→ The problem
Give the lines again exactly as they appear, beginning at the one with "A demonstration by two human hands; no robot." and ending at the last line of the records.
[[ Data to process, beginning ]]
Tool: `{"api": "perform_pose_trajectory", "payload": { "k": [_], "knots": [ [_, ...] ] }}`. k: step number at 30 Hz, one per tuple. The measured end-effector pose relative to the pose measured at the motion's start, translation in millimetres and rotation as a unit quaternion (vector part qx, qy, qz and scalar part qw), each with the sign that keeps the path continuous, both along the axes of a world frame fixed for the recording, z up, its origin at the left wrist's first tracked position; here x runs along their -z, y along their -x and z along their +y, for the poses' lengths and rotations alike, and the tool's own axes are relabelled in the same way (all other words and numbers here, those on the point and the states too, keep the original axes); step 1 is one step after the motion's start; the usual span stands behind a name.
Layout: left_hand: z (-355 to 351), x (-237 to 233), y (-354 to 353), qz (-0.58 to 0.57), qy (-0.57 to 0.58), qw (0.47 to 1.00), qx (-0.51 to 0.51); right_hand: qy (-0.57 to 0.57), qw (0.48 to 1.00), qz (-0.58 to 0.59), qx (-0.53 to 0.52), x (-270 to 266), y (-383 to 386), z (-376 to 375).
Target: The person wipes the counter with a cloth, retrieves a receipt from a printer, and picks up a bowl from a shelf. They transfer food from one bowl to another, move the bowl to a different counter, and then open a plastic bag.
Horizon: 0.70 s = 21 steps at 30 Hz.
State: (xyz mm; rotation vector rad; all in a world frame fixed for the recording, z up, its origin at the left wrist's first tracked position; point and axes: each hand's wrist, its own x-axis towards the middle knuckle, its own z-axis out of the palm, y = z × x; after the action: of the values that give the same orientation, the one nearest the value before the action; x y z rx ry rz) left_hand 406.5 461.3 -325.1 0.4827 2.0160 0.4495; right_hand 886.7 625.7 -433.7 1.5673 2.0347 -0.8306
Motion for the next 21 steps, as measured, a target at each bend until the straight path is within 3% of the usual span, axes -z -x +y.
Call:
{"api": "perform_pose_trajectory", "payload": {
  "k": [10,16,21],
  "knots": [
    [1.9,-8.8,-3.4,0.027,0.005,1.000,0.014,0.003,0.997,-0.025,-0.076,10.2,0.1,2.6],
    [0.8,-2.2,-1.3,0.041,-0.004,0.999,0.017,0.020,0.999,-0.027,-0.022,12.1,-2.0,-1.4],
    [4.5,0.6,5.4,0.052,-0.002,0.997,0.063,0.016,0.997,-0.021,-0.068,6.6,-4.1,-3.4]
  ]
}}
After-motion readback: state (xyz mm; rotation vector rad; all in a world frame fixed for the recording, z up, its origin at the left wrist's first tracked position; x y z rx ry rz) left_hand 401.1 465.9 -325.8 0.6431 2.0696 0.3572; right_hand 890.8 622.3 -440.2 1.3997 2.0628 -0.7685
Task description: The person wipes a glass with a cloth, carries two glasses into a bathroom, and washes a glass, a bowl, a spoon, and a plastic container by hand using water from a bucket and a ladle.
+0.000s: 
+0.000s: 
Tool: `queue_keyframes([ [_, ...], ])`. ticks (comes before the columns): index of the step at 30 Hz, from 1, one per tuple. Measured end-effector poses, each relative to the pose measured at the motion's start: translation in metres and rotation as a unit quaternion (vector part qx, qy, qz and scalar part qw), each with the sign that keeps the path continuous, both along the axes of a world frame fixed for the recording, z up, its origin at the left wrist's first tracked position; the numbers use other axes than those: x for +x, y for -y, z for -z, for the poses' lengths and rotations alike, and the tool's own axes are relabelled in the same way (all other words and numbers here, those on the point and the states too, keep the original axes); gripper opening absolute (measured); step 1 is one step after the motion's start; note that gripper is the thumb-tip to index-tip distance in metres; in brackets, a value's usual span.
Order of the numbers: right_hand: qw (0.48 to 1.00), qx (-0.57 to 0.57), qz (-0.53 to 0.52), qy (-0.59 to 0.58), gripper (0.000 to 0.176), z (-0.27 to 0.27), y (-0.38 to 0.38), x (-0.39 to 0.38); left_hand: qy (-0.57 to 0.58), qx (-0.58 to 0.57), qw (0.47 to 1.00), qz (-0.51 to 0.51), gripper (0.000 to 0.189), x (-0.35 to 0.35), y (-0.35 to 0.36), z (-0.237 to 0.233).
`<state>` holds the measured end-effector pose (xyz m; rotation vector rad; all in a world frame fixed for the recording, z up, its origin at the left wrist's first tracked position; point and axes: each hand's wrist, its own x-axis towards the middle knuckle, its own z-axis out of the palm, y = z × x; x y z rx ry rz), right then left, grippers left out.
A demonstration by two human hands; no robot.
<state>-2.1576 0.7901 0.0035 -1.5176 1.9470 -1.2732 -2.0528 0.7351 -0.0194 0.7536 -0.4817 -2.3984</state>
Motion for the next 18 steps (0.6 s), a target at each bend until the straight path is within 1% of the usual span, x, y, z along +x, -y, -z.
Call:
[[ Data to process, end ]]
→ Task response
A demonstration by two human hands; no robot.
<state>-2.1576 0.7901 0.0035 -1.5176 1.9470 -1.2732 -2.0528 0.7351 -0.0194 0.7536 -0.4817 -2.3984</state>
Motion for the next 18 steps (0.6 s), a target at each bend until the straight path is within 1% of the usual span, x, y, z along +x, -y, -z.
Call:

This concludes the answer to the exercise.